> Aim of the exercise
Where a line below contains "bottle", count it. Reply with the total only.

[Excerpts from a dataset]
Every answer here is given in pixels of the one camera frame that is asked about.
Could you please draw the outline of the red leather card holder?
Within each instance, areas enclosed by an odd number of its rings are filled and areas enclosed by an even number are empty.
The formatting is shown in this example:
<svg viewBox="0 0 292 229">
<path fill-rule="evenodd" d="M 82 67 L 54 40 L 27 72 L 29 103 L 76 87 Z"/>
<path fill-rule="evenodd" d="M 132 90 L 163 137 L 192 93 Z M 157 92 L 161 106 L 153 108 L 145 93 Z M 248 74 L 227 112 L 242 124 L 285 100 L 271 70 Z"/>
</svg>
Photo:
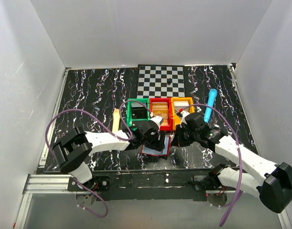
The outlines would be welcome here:
<svg viewBox="0 0 292 229">
<path fill-rule="evenodd" d="M 170 137 L 166 136 L 164 140 L 159 141 L 159 143 L 155 146 L 143 146 L 141 153 L 148 156 L 168 156 L 170 151 Z"/>
</svg>

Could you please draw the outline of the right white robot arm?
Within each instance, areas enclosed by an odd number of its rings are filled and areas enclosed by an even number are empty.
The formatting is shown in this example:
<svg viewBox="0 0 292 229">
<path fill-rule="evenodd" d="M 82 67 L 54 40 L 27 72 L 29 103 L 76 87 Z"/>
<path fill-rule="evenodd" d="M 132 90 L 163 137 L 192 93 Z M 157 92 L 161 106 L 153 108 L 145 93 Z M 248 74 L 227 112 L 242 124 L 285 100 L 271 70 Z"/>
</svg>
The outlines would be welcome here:
<svg viewBox="0 0 292 229">
<path fill-rule="evenodd" d="M 176 126 L 172 146 L 185 147 L 194 142 L 223 156 L 238 166 L 243 174 L 227 165 L 218 165 L 209 172 L 209 183 L 213 189 L 240 187 L 275 213 L 281 213 L 292 201 L 292 167 L 287 163 L 276 164 L 237 145 L 236 141 L 221 129 L 210 128 L 201 114 L 181 109 L 181 123 Z"/>
</svg>

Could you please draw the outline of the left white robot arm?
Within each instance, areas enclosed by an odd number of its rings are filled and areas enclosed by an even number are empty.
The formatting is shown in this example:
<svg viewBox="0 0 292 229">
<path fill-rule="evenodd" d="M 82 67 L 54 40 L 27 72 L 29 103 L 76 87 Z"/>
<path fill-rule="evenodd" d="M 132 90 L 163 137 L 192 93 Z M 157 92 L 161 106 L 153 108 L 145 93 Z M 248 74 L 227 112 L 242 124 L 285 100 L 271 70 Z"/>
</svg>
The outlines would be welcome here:
<svg viewBox="0 0 292 229">
<path fill-rule="evenodd" d="M 51 148 L 62 174 L 70 174 L 76 178 L 78 185 L 85 191 L 91 190 L 95 179 L 89 166 L 84 162 L 90 153 L 102 151 L 134 150 L 144 145 L 156 151 L 164 149 L 165 131 L 160 131 L 163 118 L 156 116 L 139 127 L 131 128 L 133 138 L 129 141 L 126 129 L 116 132 L 118 139 L 110 133 L 85 132 L 76 127 L 55 142 Z"/>
</svg>

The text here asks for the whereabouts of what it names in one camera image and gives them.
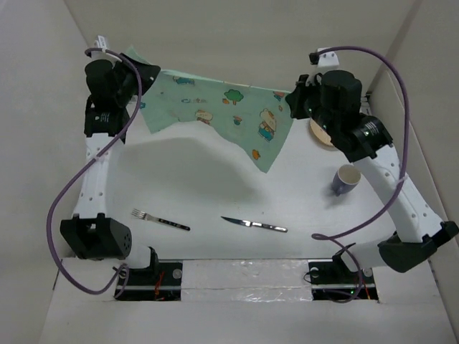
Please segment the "green cartoon print cloth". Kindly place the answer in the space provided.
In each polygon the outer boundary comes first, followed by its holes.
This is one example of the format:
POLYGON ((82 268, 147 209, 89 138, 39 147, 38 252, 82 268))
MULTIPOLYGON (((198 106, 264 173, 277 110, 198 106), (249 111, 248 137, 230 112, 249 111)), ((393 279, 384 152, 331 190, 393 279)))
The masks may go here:
POLYGON ((141 98, 151 133, 201 122, 241 147, 260 171, 270 170, 293 124, 288 92, 161 70, 141 98))

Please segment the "purple mug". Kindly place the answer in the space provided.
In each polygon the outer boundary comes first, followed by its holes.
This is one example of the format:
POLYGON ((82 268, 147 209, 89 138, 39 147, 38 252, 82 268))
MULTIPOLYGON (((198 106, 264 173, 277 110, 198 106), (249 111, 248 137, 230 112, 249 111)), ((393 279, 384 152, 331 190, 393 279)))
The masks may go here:
POLYGON ((361 172, 353 165, 341 166, 331 183, 331 190, 336 196, 352 191, 361 180, 361 172))

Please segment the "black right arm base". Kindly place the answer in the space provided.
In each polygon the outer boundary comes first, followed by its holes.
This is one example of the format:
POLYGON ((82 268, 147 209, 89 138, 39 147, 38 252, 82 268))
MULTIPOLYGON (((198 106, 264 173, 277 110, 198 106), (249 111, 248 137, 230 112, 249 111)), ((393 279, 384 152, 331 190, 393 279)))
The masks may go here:
POLYGON ((356 300, 379 300, 372 269, 362 270, 362 287, 357 272, 350 272, 344 263, 333 259, 309 259, 308 271, 303 281, 311 286, 313 300, 344 303, 351 297, 356 300))

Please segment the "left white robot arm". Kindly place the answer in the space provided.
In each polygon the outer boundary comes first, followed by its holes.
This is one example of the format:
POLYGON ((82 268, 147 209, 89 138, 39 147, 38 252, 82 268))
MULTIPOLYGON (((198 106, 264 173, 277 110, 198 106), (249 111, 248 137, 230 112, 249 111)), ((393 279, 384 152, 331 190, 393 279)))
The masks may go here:
POLYGON ((95 59, 85 67, 90 91, 85 106, 86 161, 82 187, 71 219, 60 223, 60 233, 80 259, 125 259, 131 253, 130 229, 108 212, 109 170, 126 143, 132 97, 150 89, 161 68, 122 54, 117 62, 95 59))

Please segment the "round bird pattern plate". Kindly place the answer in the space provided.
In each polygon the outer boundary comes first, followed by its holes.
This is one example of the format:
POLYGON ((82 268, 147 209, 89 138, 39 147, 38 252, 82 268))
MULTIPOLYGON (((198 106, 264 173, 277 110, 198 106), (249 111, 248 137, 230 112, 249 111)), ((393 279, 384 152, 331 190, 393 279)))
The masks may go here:
POLYGON ((318 143, 332 150, 336 150, 336 147, 331 142, 331 137, 312 119, 309 120, 309 130, 318 143))

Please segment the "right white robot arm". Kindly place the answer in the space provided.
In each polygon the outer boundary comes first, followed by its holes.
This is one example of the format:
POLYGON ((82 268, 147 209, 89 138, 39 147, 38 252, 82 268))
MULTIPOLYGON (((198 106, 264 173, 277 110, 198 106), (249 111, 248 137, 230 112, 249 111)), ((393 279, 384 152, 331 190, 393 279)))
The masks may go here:
POLYGON ((294 119, 309 118, 361 172, 384 204, 395 231, 386 239, 352 244, 333 256, 331 273, 348 282, 361 269, 387 266, 404 273, 430 258, 458 235, 425 202, 406 173, 382 121, 360 111, 361 82, 343 70, 301 75, 285 100, 294 119))

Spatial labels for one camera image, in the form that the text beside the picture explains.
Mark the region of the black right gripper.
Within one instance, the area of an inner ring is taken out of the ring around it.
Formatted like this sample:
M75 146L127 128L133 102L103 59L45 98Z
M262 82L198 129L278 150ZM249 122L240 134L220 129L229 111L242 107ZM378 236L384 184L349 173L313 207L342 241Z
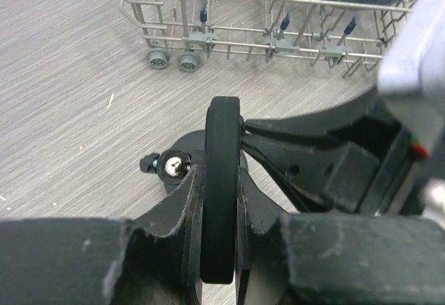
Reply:
M385 122L385 105L372 88L316 113L247 119L245 130L256 135L244 135L241 146L299 211L314 211L318 204L348 213L384 215L420 156L405 128L394 120ZM339 129L350 142L261 137L321 137Z

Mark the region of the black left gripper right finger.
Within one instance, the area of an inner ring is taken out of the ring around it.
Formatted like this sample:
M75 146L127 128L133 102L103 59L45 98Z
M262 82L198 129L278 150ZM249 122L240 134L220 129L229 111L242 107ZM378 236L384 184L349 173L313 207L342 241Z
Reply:
M443 304L444 230L422 217L286 212L242 170L239 304Z

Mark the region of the black smartphone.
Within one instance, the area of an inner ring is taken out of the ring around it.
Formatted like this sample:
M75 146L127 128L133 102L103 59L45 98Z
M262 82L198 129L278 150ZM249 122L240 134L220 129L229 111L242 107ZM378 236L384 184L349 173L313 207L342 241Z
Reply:
M204 147L200 265L205 283L230 284L233 279L240 135L239 98L213 98L207 111Z

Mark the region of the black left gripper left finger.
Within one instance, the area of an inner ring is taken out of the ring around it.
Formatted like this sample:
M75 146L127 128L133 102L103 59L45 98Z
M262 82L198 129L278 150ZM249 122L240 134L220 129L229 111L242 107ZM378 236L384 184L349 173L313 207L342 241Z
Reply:
M2 220L1 303L199 304L203 175L137 220Z

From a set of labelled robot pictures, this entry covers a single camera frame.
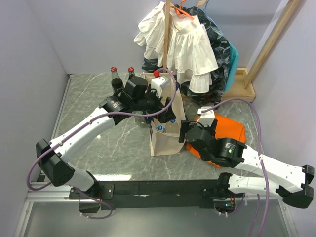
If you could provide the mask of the coca-cola glass bottle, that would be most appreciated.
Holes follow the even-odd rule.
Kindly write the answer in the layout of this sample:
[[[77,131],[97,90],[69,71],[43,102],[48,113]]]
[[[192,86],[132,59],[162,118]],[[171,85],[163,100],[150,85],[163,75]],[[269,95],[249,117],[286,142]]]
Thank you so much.
[[[133,77],[135,77],[135,71],[133,67],[129,67],[128,68],[128,79],[132,79]]]
[[[112,73],[111,86],[112,86],[113,92],[118,93],[123,89],[123,81],[120,78],[116,67],[111,67],[111,73]]]

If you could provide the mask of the clear chang bottle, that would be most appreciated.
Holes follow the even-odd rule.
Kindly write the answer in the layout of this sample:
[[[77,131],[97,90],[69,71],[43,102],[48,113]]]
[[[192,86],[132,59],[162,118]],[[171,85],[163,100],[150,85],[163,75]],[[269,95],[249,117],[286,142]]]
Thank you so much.
[[[145,115],[146,114],[146,112],[144,112],[144,111],[134,111],[133,113],[136,115]],[[145,117],[134,116],[134,121],[135,121],[136,125],[138,125],[139,127],[148,126]]]

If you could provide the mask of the blue-cap plastic bottle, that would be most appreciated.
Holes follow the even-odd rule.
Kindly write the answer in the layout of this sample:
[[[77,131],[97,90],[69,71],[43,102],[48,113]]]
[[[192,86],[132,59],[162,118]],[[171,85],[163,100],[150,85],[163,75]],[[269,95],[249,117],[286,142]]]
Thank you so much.
[[[161,125],[161,124],[159,124],[159,125],[157,126],[157,131],[158,131],[158,132],[161,132],[161,133],[166,133],[165,127],[164,127],[163,125]]]
[[[177,121],[175,119],[173,119],[167,123],[166,131],[168,133],[172,133],[172,134],[176,134],[179,132],[179,124],[177,123]]]

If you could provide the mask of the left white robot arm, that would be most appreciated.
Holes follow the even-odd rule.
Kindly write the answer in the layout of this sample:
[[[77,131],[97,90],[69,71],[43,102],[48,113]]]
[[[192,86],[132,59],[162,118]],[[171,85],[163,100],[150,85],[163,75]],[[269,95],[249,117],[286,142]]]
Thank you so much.
[[[36,163],[53,186],[70,185],[87,198],[96,197],[99,187],[95,177],[70,163],[76,152],[131,116],[155,118],[161,123],[176,118],[171,107],[176,95],[174,79],[159,76],[147,81],[132,76],[125,84],[120,79],[113,82],[113,95],[106,97],[87,118],[51,141],[41,139],[36,143]]]

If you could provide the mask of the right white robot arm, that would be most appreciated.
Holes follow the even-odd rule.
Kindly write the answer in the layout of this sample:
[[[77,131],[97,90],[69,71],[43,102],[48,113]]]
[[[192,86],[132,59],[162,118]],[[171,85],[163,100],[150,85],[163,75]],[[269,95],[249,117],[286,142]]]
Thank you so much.
[[[233,138],[216,138],[217,120],[204,125],[198,121],[182,120],[180,142],[188,143],[205,162],[256,174],[244,177],[221,174],[216,185],[217,193],[227,197],[230,193],[269,194],[282,199],[292,207],[306,209],[314,199],[310,186],[313,166],[293,166],[263,154]]]

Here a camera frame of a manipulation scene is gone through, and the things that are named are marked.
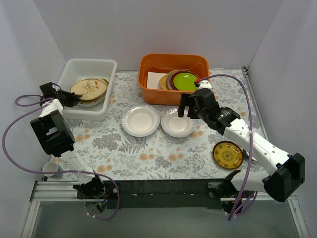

> Expected answer
3